While both Password Safe and KeePass offer multi-factor authentication, the former is ideal for corporate use as it uses Yubikey. Both these password managers do not depend on cloud database storage or encryption and are therefore available for offline use.
Password Safe vs KeePass: Mobile Apps
Mobile compatibility is crucial when comparing password managers. Both Password Safe and KeePass offer mobile support through official apps for top mobile platforms, mainly Android and iOS. Both apps provide almost similar functionalities, including cross-device syncing, password generators, and local and cloud backups.
Password Safe offers a ton more functionalities and seamless integration on both Android and iOS compared to KeePass. Its mobile app contains password categorization features, automatic clearing of the clipboard, and support for biometric login (fingerprint and face unlock).
There are multiple cross-platform third-party apps for KeePass. These unofficial ports have low ratings for poor syncing of passwords between devices.
Password Safe vs KeePass: Customer Service
Password Safe has received a lot of love from its fans for having a rich and welcoming online community. The company offers separate support bases for all password managers on its platform – Android, iOS and Mac, Windows, and overall quick-start support. Besides a general discussion board, PasswordSafe2Go customers can also get priority support on a dedicated customer support channel.
KeePass is not very strong on customer support. While it has put together a rich collection of informative guides and answers to frequently asked questions, there is little a user can do to reach staff or customer support. This is justifiable considering that KeePass is open-sourced and is wholly funded by user donations.
Who is Password Safe Best For?
Password Safe is a robust password manager that manages to offer military-grade security for its users. It is ideal for beginners who like to take full charge of their security without getting too much into how encryption works. This password manager is also the right tool for corporate users looking to keep all company or shared account passwords safe.
Who is KeePass Best For?
KeePass is easy to use and offers most of the premium features on PasswordSafe2Go for free. However, despite being easy to use, finding information on using advanced features such as plugins and browser integration can be a pain for first-time KeePass users. This password manager is perfect for tech-savvy users who value military-grade encryption but want a friendly user interface.

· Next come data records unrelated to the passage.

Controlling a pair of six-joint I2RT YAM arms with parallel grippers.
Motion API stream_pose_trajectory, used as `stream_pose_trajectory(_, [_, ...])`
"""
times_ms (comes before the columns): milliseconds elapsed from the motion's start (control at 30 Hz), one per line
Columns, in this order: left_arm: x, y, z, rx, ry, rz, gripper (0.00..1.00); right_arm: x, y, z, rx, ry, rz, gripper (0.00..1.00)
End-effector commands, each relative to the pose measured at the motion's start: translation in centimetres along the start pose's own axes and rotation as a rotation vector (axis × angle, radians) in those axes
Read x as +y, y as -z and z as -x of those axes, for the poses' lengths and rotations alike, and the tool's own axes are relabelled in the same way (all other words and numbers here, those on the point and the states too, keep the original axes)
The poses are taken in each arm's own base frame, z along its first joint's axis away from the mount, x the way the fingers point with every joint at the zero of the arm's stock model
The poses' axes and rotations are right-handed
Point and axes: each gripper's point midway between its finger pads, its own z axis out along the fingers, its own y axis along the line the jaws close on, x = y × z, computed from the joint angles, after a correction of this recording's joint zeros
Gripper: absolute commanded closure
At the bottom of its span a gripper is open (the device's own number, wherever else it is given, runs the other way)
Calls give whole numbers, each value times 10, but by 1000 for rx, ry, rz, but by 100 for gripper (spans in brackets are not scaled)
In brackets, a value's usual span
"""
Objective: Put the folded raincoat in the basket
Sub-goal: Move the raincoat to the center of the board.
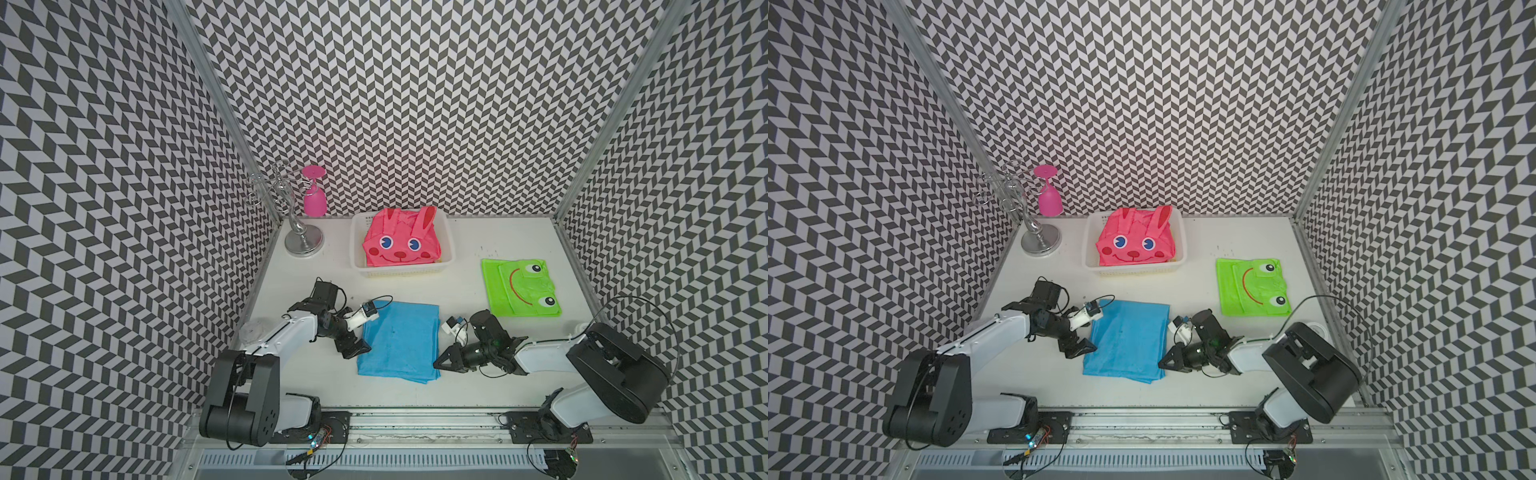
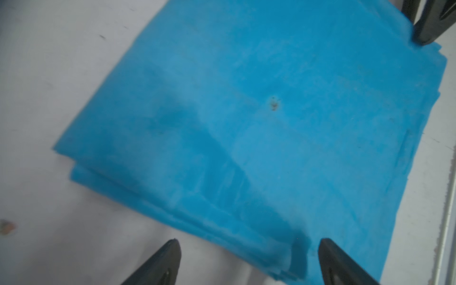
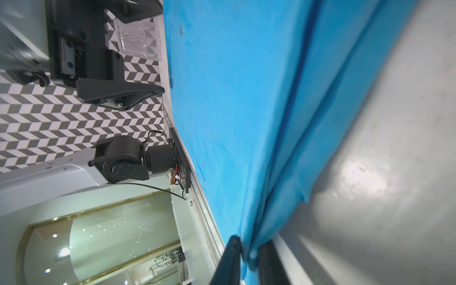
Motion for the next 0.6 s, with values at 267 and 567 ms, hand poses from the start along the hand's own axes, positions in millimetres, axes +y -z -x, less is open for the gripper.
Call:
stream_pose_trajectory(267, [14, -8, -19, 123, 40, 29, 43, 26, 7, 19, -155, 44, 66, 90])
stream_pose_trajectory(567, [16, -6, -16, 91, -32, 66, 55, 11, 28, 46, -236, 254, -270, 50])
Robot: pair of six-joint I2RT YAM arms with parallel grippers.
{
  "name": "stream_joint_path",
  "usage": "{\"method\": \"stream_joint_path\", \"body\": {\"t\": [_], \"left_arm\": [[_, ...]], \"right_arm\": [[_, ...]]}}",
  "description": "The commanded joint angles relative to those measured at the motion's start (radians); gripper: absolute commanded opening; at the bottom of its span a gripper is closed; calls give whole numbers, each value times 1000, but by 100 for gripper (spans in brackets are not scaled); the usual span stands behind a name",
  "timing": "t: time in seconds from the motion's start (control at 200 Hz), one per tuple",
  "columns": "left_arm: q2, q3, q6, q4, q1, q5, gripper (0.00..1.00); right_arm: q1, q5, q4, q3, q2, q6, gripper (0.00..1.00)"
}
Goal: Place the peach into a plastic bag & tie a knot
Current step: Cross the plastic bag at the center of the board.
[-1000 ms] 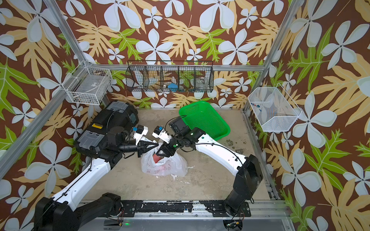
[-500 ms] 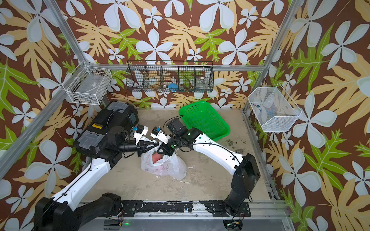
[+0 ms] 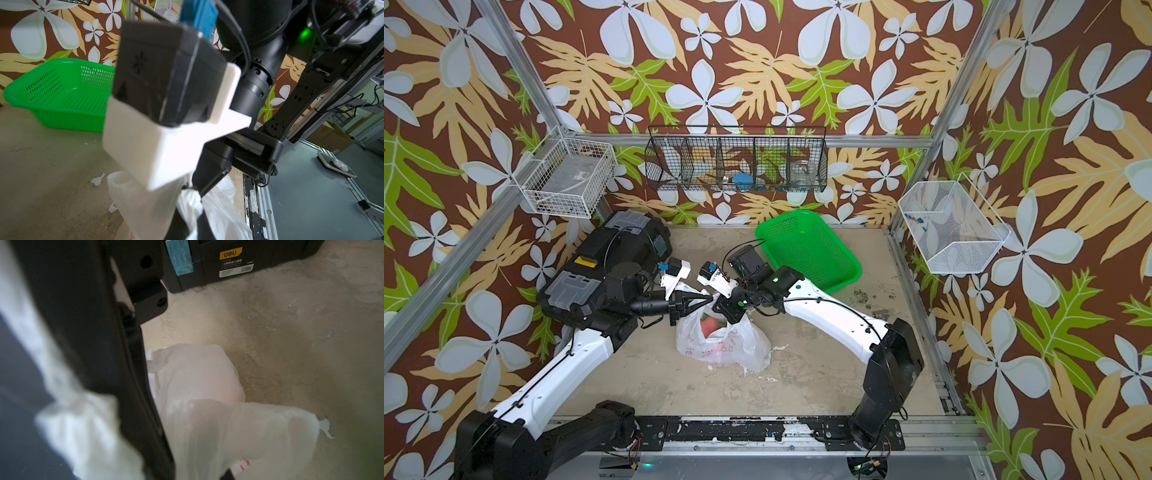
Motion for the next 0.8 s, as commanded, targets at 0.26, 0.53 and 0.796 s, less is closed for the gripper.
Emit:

Both Password Safe and KeePass have many great features that make each a solid choice for offline and online security. KeePass comes on top as a truly free open-source tool, while Password Safe offers a ton of security and support features for which most people would not mind paying. The right password manager for you will depend on the kind of user you are, the platforms you use, and the level of security you expect from the password tool.